In between methodically going over the details, he let a personal,
agonized lament slip through. He
said, “We don’t know why God is doing this.”
We can understand his feelings because at one time or another we’ve all
had them. And maybe we’re having
those feelings right now.
I know I have questions, even though my personal lament is a bit
different than the doctor’s. I don’t believe God has done this. I do believe God let it happen, just as God allows undeserved
wonderful things happen to people, God allows undeserved terrible things happen
to people, too. God has given us
the freedom to experience the fullness of life and death. I appreciate the freedom, but there are times like these when
I’d gladly give it up if God would just step in and make everything all right
again.
Considering the events of this past week, I wasn’t quite sure what to
do with the Gospel text from John we were given for this morning.

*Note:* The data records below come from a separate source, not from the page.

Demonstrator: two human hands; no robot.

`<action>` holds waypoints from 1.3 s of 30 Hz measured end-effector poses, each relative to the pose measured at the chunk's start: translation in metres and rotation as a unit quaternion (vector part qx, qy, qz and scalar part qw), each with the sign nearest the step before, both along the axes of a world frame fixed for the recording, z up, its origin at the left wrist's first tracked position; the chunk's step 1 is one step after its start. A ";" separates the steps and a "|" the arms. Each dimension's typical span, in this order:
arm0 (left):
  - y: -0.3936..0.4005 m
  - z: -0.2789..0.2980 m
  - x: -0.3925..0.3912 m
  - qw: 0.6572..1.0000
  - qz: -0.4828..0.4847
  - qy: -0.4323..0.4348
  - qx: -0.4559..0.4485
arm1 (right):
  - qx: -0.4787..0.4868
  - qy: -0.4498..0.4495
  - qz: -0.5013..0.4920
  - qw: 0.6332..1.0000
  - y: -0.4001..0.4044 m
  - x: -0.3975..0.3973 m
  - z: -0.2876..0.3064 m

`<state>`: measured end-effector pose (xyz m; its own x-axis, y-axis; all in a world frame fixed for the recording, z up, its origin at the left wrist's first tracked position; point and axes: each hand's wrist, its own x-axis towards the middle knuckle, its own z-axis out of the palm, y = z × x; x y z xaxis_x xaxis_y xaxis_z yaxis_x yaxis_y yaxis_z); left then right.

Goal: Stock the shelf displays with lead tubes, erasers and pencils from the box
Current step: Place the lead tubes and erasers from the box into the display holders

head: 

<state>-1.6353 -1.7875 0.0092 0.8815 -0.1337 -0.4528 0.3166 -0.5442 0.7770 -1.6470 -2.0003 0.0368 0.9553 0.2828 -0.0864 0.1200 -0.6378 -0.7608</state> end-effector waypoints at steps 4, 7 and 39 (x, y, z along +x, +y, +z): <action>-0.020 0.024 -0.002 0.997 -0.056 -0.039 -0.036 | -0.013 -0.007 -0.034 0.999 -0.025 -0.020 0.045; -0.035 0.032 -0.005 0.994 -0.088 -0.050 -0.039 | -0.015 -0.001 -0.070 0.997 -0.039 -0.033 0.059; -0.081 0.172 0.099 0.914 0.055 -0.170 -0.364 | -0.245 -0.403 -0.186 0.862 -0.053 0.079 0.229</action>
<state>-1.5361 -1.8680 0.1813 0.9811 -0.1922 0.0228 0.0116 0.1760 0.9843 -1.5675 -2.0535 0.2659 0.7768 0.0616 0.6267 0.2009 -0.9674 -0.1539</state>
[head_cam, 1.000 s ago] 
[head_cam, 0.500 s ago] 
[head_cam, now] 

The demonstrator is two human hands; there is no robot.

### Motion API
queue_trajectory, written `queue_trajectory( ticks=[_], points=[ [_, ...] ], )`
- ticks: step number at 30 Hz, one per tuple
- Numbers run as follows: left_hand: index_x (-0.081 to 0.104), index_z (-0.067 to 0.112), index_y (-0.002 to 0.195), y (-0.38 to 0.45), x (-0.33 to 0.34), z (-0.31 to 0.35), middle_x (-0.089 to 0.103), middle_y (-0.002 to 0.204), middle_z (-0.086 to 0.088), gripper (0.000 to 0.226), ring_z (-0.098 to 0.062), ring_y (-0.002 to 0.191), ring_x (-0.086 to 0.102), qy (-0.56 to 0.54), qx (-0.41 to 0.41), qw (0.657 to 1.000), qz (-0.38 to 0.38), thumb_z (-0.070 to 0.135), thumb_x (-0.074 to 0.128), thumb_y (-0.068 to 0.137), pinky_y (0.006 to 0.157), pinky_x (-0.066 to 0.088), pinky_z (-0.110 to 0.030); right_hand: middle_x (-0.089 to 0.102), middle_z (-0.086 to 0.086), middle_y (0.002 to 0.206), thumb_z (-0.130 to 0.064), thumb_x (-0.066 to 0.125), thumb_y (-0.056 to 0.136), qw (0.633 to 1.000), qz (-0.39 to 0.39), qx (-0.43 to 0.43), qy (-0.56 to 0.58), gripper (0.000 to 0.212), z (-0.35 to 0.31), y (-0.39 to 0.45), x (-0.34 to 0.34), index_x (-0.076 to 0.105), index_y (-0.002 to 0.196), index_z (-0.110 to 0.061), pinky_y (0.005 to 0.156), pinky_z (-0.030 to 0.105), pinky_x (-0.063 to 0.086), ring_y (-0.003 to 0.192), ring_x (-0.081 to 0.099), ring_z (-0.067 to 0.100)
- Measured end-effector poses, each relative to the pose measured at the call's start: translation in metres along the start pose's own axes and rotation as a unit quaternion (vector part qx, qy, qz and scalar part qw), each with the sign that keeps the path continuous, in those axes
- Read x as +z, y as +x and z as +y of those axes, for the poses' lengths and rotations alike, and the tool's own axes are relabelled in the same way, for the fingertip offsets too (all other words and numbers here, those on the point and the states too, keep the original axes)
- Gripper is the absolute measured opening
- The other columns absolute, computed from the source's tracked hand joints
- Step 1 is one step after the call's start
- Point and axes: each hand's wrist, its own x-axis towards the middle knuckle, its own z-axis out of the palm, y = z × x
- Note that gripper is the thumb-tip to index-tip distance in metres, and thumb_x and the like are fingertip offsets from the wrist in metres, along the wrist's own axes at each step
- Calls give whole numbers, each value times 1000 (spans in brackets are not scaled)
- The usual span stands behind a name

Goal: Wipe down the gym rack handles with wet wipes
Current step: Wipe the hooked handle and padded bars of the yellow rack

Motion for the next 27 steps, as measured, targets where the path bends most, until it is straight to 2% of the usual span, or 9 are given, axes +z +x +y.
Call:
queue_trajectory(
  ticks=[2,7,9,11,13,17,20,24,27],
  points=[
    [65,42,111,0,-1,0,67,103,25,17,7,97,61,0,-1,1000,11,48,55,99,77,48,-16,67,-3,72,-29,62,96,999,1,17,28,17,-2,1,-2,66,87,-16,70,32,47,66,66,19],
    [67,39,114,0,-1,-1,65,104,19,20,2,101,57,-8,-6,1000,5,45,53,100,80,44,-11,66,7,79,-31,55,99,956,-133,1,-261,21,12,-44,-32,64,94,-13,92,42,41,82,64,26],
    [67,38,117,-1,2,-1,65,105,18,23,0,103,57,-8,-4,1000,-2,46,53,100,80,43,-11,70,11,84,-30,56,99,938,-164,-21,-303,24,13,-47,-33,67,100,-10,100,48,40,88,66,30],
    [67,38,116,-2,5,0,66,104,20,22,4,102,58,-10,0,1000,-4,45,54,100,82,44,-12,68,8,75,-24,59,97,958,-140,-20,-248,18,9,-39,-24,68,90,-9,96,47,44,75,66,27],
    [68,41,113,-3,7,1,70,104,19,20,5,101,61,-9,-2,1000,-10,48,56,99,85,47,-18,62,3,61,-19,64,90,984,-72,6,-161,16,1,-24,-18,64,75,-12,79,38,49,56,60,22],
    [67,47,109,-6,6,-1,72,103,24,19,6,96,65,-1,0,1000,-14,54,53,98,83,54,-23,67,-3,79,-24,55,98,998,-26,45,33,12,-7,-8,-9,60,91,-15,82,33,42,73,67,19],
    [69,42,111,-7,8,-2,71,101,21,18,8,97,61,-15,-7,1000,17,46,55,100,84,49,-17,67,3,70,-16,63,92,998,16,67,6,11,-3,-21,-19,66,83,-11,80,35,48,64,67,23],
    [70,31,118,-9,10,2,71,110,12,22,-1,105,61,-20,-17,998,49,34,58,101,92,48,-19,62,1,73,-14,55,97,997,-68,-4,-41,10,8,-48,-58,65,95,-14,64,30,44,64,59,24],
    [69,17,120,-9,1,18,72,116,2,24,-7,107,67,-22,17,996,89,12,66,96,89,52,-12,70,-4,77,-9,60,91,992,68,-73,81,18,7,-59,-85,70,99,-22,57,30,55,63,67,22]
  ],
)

What does all this talk about The Word being with God in the beginning
and becoming flesh in Jesus have to do with any of this anyway?
I would have much preferred the story about Jesus calming the seas and be
able to get up here this morning to tell you about the great miracle that
happened last Sunday when the tsunami was stopped in its tracks and over 100,000
lives were saved!
But that’s not what happened, of course.
Instead, I felt my heart being moved to remember we would be sharing Holy
Communion this morning, and slowly, I began to see things differently.
Jesus didn’t still all the storms and calm all the seas.
He didn’t heal every sickness. There
have continued to be countless wars even though the Prince of Peace came to be
with us. Jesus himself suffered a horrible death.
“God with us”, Emmanuel, meant God in Christ Jesus experienced life
as we do, good and bad.
Communion tells us two things. First,
life can be very, very hard. It can
cause suffering, pain, loss, grief and death.
It cost the Savior his own body and blood and this humble meal helps us
remember this. But secondly,
Communion tells us that God not only allows the storms to rage, but offers us a
way through them, direction and love for this life, and if tragedy overtakes us,
direction and love for the life to come. In
the end, Communion is more about Easter than it is the cross, resurrection from
the dead, light bursting forth from a dark tomb.
When John spoke of The Word that was with God at the beginning and in
Jesus Christ and goes with us into the future, he was saying something to the
effect that the first Word that was spoken will be the last Word, too.
The Alpha and the Omega. That
Word is God’s Word. And God’s
Word is about life that is light to all people, a light the darkness will not
overcome.
It’s an act of faith to look for that light in dark places and maybe
that’s best we can do. Maybe we can do what we can to share light with those who are
having a hard time seeing it right now.
In the meantime, we keep listening for the God who is still speaking,
listening for that timeless Word.
(Romans 8:31-39, selected verses)
What then are we to say
about these things? Who will
separate us from the love of Christ? Will
hardship, or distress, or persecution, or famine, or nakedness, or peril, or
sword? No.
In all these things we are more than conquerors through him who loved us.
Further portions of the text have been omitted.